Problem statement: Word for word, transcribe the data below from the line with "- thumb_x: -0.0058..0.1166" to the line with "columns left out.", keeping both of those lines.
Dataset entries Block Start
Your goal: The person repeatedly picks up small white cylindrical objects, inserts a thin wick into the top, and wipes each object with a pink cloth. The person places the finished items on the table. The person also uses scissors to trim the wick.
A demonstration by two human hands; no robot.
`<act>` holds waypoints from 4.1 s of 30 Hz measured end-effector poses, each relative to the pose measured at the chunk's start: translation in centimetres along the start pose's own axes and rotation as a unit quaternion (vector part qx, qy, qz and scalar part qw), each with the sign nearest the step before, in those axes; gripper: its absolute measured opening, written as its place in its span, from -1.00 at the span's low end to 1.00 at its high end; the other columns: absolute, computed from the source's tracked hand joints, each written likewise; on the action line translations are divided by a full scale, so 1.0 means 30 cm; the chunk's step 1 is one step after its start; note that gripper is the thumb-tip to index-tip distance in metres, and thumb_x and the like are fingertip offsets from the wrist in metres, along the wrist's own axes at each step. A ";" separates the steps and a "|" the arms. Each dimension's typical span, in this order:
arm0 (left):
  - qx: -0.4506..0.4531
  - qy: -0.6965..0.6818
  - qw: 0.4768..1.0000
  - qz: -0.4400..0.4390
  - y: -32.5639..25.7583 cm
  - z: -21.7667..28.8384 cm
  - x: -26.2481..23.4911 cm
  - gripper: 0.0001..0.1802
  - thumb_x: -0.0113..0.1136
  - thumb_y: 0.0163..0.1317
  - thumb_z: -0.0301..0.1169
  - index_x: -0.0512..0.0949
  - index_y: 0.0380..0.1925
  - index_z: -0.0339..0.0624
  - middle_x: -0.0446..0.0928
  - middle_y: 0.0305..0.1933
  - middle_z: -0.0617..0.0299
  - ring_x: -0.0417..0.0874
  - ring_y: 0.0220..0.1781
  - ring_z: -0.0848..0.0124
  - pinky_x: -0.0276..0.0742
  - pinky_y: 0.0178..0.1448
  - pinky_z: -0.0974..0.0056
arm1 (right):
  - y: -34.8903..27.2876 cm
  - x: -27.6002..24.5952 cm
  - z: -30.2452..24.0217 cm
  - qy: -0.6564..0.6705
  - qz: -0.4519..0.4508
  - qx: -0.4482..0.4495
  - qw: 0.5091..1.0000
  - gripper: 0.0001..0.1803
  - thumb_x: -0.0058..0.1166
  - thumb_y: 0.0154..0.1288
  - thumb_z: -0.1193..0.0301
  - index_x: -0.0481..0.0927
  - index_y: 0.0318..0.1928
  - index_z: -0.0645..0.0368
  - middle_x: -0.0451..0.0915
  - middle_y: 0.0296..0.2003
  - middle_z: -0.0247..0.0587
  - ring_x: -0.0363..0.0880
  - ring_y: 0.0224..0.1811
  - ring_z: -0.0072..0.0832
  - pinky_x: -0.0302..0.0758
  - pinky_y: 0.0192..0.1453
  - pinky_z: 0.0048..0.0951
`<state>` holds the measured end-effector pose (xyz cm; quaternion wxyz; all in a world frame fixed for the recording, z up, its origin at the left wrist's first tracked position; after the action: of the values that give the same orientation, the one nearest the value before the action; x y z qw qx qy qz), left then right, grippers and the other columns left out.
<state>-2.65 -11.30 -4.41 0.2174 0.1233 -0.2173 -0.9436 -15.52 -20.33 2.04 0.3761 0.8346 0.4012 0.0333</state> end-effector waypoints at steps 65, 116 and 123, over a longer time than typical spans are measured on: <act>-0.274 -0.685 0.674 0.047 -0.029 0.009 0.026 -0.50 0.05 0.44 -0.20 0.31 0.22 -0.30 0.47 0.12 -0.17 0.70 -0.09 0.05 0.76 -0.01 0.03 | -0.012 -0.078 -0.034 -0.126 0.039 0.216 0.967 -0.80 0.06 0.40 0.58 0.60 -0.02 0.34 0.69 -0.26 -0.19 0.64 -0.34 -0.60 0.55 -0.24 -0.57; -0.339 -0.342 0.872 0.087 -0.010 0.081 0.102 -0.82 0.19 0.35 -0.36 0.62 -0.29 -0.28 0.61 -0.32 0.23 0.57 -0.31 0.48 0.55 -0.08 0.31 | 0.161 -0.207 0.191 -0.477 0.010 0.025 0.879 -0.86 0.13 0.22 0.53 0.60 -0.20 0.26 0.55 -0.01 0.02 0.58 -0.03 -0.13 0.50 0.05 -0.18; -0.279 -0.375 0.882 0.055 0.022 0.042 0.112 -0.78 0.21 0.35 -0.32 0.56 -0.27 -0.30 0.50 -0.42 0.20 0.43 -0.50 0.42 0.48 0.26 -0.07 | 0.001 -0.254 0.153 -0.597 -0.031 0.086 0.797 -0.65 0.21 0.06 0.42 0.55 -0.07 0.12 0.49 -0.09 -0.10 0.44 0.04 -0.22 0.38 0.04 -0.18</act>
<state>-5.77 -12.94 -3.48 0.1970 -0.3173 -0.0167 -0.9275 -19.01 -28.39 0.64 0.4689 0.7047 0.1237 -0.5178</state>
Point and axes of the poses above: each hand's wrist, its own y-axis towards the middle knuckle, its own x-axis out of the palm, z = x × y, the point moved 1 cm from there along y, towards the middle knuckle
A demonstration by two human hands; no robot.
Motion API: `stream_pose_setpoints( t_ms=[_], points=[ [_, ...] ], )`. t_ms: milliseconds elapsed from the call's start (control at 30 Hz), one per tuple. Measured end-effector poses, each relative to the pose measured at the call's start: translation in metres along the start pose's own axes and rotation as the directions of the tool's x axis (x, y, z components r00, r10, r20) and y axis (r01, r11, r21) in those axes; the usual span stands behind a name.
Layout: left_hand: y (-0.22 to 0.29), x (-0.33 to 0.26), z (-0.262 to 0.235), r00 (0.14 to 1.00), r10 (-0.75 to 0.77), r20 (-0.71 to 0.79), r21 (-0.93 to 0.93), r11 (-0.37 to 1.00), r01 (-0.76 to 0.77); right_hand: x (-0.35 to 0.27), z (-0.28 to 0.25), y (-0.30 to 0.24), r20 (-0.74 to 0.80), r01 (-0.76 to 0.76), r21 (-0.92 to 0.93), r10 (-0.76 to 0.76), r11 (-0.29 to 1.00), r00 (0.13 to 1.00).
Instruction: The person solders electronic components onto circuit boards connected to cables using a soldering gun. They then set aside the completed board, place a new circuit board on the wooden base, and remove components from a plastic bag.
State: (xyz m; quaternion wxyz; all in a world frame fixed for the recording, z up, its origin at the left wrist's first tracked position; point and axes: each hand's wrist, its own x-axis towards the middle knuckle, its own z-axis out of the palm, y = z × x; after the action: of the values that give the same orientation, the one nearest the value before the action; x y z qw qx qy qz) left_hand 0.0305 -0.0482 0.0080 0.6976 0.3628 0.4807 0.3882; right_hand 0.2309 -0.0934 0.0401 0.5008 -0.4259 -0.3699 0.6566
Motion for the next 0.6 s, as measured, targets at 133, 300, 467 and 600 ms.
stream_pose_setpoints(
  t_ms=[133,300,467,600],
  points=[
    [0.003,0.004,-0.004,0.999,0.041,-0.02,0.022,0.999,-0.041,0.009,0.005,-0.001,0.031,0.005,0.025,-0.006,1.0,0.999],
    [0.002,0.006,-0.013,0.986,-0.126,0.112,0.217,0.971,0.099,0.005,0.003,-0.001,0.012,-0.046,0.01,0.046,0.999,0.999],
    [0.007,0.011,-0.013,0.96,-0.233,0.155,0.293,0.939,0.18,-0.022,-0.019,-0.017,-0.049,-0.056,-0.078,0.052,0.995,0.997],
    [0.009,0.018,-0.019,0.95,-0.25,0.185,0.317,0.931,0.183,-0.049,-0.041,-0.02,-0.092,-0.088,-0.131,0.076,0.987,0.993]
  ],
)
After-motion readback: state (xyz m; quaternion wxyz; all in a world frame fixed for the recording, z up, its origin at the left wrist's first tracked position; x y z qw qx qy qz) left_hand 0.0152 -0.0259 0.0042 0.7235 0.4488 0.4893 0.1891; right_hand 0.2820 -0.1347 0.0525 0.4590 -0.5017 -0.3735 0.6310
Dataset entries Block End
Worked solution:
  - thumb_x: -0.0058..0.1166
  - thumb_y: 0.0154..0.1288
  - thumb_z: -0.1193..0.0301
  - index_x: -0.0481..0.0927
  - index_y: 0.0318..0.1928
  - index_z: -0.0645..0.0368
  - middle_x: -0.0451..0.0915
  - middle_y: 0.0296..0.2003
  - middle_z: -0.0247..0.0587
  - ring_x: -0.0363..0.0880
  - ring_y: 0.0224..0.1811
  - ring_z: -0.0072..0.0832
  - pinky_x: -0.0302..0.0758
  - pinky_y: 0.0192..0.1453
  - pinky_z: 0.0048..0.0951
`<state>` holds the measured end-effector pose (xyz cm; quaternion wxyz; all in a world frame fixed for the recording, z up, its origin at the left wrist's first tracked position; after the action: of the values that give the same orientation, the one nearest the value before the action; x y z qw qx qy qz), left then right, grippers and the other columns left out.

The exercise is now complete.